Humanities and social sciences are absorbing larger cuts at most schools. At Yale, the humanities and social sciences face a 13% enrollment reduction versus 5% in STEM. The University of Chicago hit social sciences, arts, and humanities particularly hard.

As we read the sources, the pattern is consistent: STEM programs are somewhat protected because they generate more external grant revenue, while humanities programs depend more on institutional funding that is now under pressure.

George Washington University's cuts offer a concrete example. GWU is admitting no new students in five programs: clinical psychology, anthropology, human paleobiology, political science, and mathematics. GWU Department of Biological Sciences Chair Guillermo Orti said, "If you're cutting PhD packages to recruit students, you're basically cutting the capacity to do research at the university."

Are these cuts permanent?

At Yale, administrators say the reductions are likely permanent. The endowment income tax is not expected to go away, which means the financial pressure driving the cuts will not either.

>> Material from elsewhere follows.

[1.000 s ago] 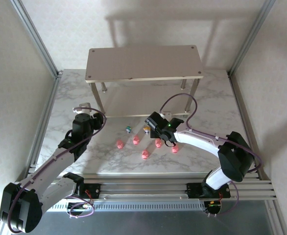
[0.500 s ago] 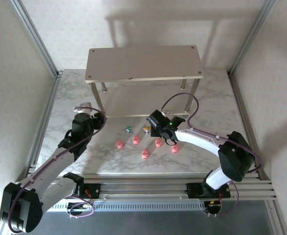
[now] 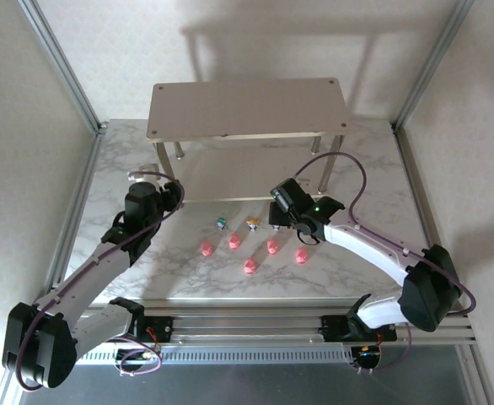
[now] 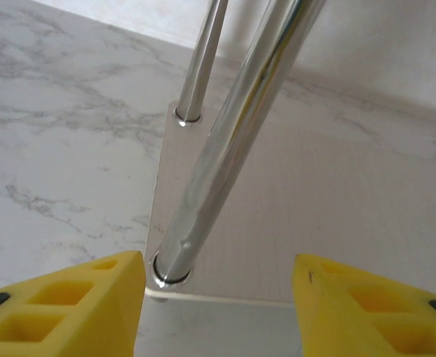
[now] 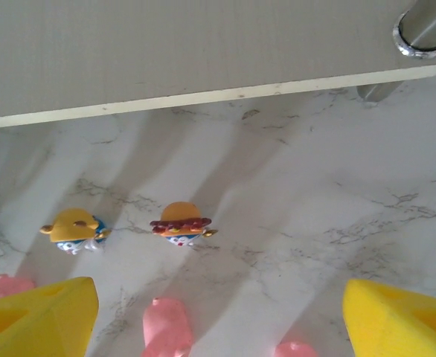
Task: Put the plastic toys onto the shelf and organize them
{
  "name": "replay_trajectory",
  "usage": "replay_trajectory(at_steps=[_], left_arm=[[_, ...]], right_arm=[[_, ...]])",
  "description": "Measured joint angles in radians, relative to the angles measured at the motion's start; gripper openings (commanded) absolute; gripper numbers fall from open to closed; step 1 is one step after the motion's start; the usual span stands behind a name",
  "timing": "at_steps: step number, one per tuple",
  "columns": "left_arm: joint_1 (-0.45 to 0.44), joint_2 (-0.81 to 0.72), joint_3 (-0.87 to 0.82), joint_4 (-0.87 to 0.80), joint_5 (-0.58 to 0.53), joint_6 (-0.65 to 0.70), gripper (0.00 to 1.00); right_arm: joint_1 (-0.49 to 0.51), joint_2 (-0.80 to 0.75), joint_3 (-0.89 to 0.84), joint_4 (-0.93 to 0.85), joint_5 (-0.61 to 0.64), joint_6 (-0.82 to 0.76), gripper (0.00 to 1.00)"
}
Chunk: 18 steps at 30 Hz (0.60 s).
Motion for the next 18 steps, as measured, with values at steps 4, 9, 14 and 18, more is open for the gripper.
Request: replay_trajectory(at_steps=[4,9,14,18], left_arm=[[0.000,0.000,0.003,-0.002,0.000,0.000,0.55],[0.000,0.000,0.003,-0.002,0.000,0.000,0.55],[0.000,0.000,0.003,-0.005,0.000,0.007,0.55],[0.000,0.002,0.003,-0.005,0.000,0.015,0.55]], right_arm=[[0.000,0.019,-0.001,0.003,-0.035,0.001,0.84],[0.000,0.070,-0.001,0.006,-0.061,0.006,0.82],[0.000,0.115,-0.001,0.017,-0.070,0.016,0.79],[0.000,0.162,-0.001,0.034,-0.082,0.027,0.76]])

Yale's cuts will phase in over three years. Each humanities and social sciences PhD program must reach a new, 13%-lower enrollment target by 2028. Some science programs may cut deeper than the 5% baseline if they anticipate larger reductions in federal grants in their specific disciplines.

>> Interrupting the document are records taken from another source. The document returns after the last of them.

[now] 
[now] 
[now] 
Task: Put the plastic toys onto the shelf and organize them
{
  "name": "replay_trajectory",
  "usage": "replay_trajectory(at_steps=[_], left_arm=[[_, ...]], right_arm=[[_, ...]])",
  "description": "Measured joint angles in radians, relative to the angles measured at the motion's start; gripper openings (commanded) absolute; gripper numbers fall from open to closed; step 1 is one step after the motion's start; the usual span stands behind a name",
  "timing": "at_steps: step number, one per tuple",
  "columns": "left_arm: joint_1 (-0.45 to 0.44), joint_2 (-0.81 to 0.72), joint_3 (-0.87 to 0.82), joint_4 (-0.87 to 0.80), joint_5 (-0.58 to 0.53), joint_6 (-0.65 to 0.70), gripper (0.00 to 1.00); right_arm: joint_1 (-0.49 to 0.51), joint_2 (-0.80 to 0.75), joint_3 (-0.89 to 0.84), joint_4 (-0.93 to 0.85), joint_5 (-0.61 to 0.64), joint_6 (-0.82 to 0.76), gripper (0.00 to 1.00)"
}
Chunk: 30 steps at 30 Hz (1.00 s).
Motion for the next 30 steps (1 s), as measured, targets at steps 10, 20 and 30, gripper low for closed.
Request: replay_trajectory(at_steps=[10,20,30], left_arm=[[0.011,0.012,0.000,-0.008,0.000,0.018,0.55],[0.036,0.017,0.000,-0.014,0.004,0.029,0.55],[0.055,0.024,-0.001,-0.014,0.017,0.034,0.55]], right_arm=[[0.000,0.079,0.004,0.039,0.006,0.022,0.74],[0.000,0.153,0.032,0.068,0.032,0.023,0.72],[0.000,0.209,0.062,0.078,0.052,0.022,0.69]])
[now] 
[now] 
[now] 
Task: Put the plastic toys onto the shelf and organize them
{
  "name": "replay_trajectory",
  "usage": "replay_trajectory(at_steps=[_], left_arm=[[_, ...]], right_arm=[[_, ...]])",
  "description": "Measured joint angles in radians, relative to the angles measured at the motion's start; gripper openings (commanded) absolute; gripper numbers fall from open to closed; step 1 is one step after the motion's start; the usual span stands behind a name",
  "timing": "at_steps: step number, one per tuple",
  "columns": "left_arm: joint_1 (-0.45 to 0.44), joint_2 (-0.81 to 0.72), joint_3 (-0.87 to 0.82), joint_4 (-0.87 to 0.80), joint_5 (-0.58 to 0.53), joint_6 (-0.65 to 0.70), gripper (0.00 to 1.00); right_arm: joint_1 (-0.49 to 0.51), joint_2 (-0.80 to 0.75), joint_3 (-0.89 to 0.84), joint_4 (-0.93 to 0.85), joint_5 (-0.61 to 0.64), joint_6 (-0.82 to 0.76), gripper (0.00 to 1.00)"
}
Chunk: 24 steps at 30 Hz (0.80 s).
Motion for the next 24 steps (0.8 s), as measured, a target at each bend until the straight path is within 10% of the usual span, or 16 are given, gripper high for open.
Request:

What does this mean for research output?

Fewer PhD students means less research capacity. Dean Cooley made that direct: "When they read news about a discovery on campus, it's young people who are doing that. It's easy to think of the faculty as the stars of the show, which of course they are, but it's also young people — grad students and postdocs — who are pushing discovery forward."

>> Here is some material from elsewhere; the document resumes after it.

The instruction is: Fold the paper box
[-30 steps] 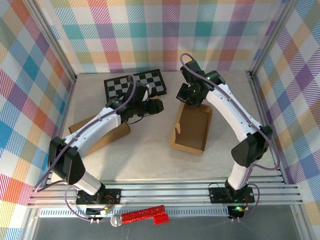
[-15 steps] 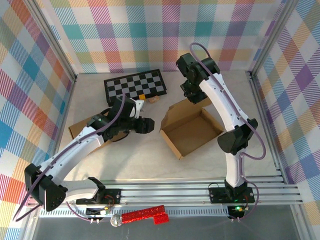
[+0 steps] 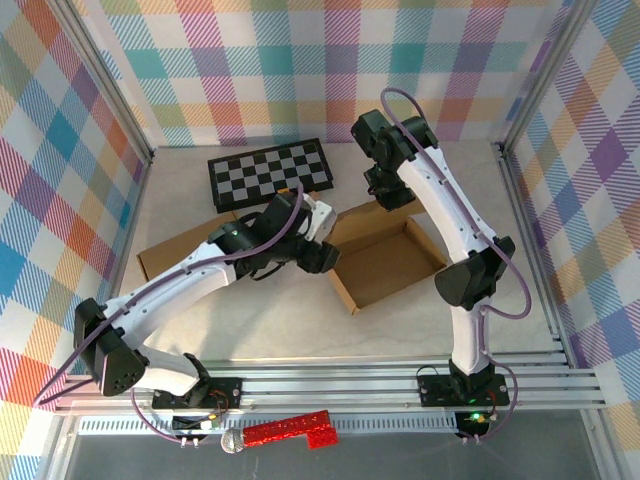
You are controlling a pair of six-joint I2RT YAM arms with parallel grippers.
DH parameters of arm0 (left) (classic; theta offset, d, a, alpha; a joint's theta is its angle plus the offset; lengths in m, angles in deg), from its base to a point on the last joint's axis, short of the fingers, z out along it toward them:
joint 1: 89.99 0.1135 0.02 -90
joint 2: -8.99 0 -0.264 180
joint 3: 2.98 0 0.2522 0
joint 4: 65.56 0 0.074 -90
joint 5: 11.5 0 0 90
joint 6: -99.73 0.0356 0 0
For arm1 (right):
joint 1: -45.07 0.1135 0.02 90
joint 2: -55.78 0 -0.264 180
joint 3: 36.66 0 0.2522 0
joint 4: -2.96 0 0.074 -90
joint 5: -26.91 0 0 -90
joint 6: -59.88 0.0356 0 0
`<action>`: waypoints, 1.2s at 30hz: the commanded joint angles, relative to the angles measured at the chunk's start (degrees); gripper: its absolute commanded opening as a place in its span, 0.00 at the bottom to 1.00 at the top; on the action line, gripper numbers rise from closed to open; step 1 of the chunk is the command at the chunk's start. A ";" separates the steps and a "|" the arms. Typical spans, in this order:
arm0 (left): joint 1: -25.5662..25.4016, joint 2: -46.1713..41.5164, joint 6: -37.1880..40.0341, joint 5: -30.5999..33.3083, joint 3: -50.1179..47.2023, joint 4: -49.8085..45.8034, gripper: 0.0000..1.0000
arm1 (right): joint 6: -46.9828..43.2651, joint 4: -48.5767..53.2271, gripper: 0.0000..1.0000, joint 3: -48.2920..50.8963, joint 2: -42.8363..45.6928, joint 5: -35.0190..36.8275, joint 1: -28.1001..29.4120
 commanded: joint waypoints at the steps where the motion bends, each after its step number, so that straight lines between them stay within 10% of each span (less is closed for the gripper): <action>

GWU's Orti echoed the concern: "Graduate student PhD lines are the bread and butter for maintaining a research program at any university."

This matters beyond individual campuses. The US has long led global graduate education, particularly in STEM. That position is now under pressure from multiple directions — not just domestic cuts but active recruitment by other countries. Canada launched a strategy in December to invest nearly $1.7 billion Canadian dollars (about $1.2 billion US) to recruit international researchers, including up to 600 doctoral students and 400 post-doctoral researchers.

Are international students also affected?

Yes. Shifts in US visa and immigration policy are being blamed for a 19% drop in new international graduate student enrollment in the US last year, according to the Global Enrolment Benchmark Survey cited by Forbes. Nearly two-thirds of US universities — 63% — reported declines in graduate student enrollments.

International students have historically been a major source of interest in STEM PhD programs. Their departure compounds the domestic funding problem.

This situation connects to broader questions about how federal AI and research investment shapes long-term US technical capacity. The PhD pipeline feeds AI implementation units and government AI programs that depend on a steady supply of trained researchers.

What happens next at Yale specifically?

Yale's three-year phase-in is the most detailed plan in the sources. Each PhD program in humanities and social sciences will be required to limit admissions to hit a new enrollment target that is 13% lower by 2028. Programs currently above or below their targets will see varying admission adjustments.

Deputy dean Pamela Schirmeister said the school is working with programs on "how we can support your program at a reduced size to maintain your excellence and your intellectual community." Areas under discussion include reducing time to degree and strengthening interdisciplinary work among smaller programs.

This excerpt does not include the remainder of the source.